I have to wonder which of the two ladies, if either, my contingent of readers who have strong feeling about trans-issues are siding with. On the one hand, yes, Lily has created a fictional Utopia world in which the horrific scourge of transgenderitude has been cured from the Earth in one big genetic Final Solution, and that's more than a little - as the kids say - problematic. On the other hand, though, at least she's taking gender identity and dysmorphia seriously, unlike Max, who's clearly exploiting technicalities in an attempt to optimize her character build for coitus.

As an omnipriveleged straight* white cisdude, I freely admit I don't have the foggiest idea what being misgendered feels like, except in the sense that I can see the behaviour of my trans and genderqueer friends and artists that I respect and extrapolate backwards the sort of emotions I would have to have to act and express myself similarly. I can't shake the feeling, though, that if I woke up tomorrow with the wrong set of whatnot, I could roll with it, at least in the short term. That is to say, of all the reasons why I'm dissatisfied with being stuck in a single human body, a wonky gender identity would rank low on the list.
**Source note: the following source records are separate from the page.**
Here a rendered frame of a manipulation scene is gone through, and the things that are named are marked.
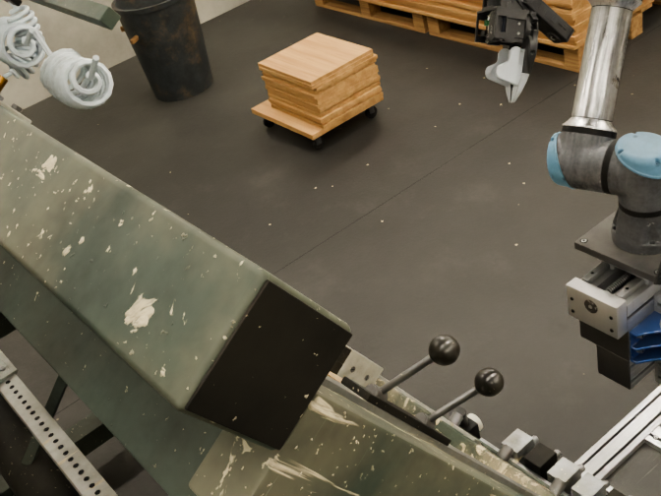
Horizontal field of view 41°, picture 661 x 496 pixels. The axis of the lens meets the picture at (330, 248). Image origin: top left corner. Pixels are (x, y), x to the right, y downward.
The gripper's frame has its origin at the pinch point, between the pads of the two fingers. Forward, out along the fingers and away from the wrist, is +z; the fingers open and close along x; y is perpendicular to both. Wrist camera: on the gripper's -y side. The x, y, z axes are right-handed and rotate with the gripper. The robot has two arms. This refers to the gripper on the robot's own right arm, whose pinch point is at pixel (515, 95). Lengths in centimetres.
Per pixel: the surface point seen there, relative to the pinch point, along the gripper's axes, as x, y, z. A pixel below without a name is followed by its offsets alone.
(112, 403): 47, 70, 39
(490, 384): 39, 23, 40
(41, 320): 29, 77, 34
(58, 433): -54, 71, 76
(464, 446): -16, -5, 68
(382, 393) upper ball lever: 39, 37, 41
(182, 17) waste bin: -420, -7, -64
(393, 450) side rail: 76, 52, 35
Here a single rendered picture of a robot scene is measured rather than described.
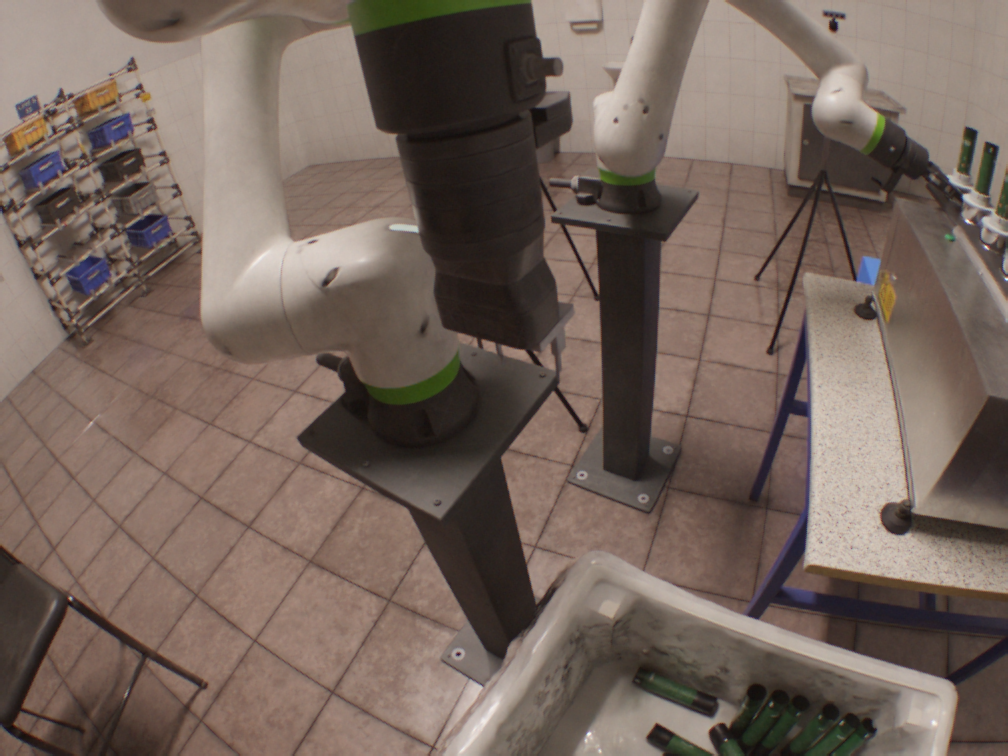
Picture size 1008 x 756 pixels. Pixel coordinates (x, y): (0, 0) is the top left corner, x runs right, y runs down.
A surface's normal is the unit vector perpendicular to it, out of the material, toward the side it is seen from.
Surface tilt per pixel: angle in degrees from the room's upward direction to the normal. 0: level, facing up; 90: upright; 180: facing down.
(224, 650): 0
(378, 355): 90
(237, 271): 50
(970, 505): 90
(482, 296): 87
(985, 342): 0
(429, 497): 0
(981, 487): 90
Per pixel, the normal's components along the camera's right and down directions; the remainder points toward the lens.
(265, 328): 0.02, 0.56
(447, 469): -0.14, -0.74
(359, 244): -0.14, -0.59
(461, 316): -0.55, 0.61
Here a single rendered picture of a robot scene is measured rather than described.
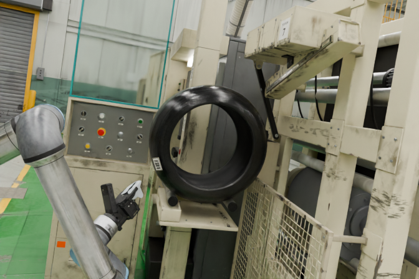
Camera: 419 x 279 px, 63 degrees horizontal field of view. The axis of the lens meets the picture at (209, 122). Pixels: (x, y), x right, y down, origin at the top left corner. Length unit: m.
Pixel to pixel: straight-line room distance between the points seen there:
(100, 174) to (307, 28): 1.51
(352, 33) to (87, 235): 1.14
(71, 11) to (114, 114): 8.53
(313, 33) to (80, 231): 1.08
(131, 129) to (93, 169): 0.34
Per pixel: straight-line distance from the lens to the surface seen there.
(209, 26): 1.94
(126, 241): 2.40
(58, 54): 10.45
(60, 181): 1.08
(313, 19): 1.44
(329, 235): 1.26
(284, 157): 2.01
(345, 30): 1.39
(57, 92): 10.43
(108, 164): 2.26
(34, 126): 1.07
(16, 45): 10.62
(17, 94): 10.62
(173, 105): 1.52
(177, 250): 2.07
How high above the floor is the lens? 1.36
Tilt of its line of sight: 3 degrees down
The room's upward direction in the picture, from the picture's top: 9 degrees clockwise
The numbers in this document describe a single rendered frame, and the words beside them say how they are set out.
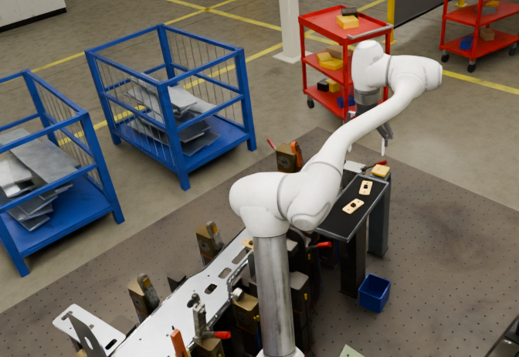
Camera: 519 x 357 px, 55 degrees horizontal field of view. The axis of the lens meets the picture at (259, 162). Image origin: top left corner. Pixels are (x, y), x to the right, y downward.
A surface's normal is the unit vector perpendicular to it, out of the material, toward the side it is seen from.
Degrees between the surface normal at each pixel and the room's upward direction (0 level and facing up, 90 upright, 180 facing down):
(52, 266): 0
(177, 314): 0
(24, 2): 90
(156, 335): 0
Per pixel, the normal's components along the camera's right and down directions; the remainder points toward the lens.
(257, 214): -0.46, 0.26
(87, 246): -0.11, -0.83
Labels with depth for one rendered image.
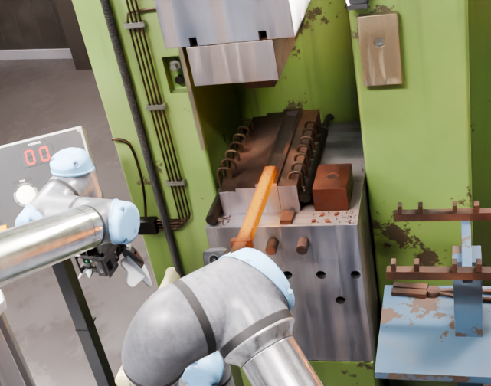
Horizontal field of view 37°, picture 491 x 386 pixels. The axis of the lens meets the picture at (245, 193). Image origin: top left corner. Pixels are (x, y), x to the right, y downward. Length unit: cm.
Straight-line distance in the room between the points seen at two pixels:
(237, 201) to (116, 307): 147
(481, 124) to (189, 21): 104
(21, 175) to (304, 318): 80
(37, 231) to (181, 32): 70
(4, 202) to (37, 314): 153
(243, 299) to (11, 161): 97
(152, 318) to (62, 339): 215
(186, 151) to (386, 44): 61
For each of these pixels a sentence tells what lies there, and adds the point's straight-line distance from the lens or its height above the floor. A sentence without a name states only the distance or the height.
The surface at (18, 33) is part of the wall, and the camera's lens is 661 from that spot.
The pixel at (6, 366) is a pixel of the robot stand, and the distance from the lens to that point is 60.
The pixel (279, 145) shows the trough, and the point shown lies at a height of 99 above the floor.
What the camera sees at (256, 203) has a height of 101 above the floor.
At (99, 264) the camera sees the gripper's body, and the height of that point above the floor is 109.
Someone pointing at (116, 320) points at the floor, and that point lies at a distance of 316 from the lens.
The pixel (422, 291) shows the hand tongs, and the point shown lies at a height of 72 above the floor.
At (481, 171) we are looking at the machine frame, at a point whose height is 66.
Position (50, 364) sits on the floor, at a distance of 308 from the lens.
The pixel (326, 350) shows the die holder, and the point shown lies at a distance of 205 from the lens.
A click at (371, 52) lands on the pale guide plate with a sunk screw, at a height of 127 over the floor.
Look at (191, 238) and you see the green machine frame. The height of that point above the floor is 74.
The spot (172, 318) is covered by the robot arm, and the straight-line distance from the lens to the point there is 102.
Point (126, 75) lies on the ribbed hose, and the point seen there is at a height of 126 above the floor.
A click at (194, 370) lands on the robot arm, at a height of 101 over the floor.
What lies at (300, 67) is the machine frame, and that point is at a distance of 219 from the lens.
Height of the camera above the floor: 191
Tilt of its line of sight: 30 degrees down
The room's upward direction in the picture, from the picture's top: 12 degrees counter-clockwise
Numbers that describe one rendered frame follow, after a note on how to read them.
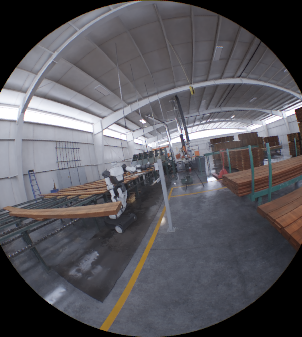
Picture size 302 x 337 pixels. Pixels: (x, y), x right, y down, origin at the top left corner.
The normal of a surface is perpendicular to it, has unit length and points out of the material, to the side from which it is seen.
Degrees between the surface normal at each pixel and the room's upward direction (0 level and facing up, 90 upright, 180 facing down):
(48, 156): 90
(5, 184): 87
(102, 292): 0
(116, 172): 83
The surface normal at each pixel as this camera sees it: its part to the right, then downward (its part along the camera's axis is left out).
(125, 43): 0.33, 0.95
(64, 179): 0.95, -0.17
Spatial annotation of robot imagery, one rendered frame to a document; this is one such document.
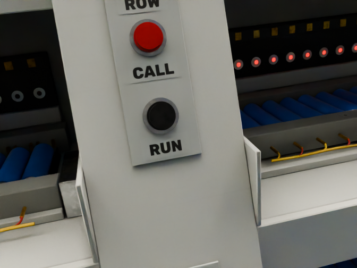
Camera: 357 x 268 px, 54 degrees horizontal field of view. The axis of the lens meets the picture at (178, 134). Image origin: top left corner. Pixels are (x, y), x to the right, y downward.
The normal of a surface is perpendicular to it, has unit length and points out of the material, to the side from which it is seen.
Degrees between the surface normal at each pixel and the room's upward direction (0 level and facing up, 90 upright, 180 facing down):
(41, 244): 18
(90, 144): 90
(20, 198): 108
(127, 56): 90
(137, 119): 90
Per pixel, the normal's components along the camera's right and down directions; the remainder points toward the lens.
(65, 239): -0.10, -0.92
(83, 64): 0.18, 0.05
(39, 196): 0.22, 0.35
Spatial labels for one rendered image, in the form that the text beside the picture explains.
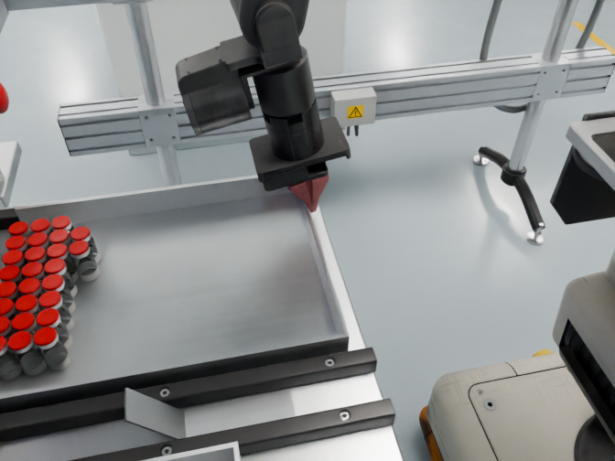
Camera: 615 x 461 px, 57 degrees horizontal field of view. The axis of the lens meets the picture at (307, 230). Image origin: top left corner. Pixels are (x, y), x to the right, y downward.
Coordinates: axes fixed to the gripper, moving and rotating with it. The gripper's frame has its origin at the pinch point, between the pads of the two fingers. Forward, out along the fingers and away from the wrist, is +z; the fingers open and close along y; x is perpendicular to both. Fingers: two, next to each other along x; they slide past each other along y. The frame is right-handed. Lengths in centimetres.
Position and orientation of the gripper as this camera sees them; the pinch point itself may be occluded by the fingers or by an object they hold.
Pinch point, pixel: (311, 203)
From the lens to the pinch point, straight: 68.6
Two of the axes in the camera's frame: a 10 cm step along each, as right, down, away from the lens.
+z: 1.7, 6.8, 7.1
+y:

*Yes, I know I did a Sexy Self Comics Day entry about being pansexual. I'm culturally straight.

0577-------------------------------------
(Saturday afternoon, INT: EB and JH's living room)

MH: I don't see why it has to be a matter of "identifying as". I bleach my hair, but I wouldn't say I "identify as" a blonde. I just happen to like it right now.
LH: Gender reassignment surgery is a little more intensive than dyeing one's hair.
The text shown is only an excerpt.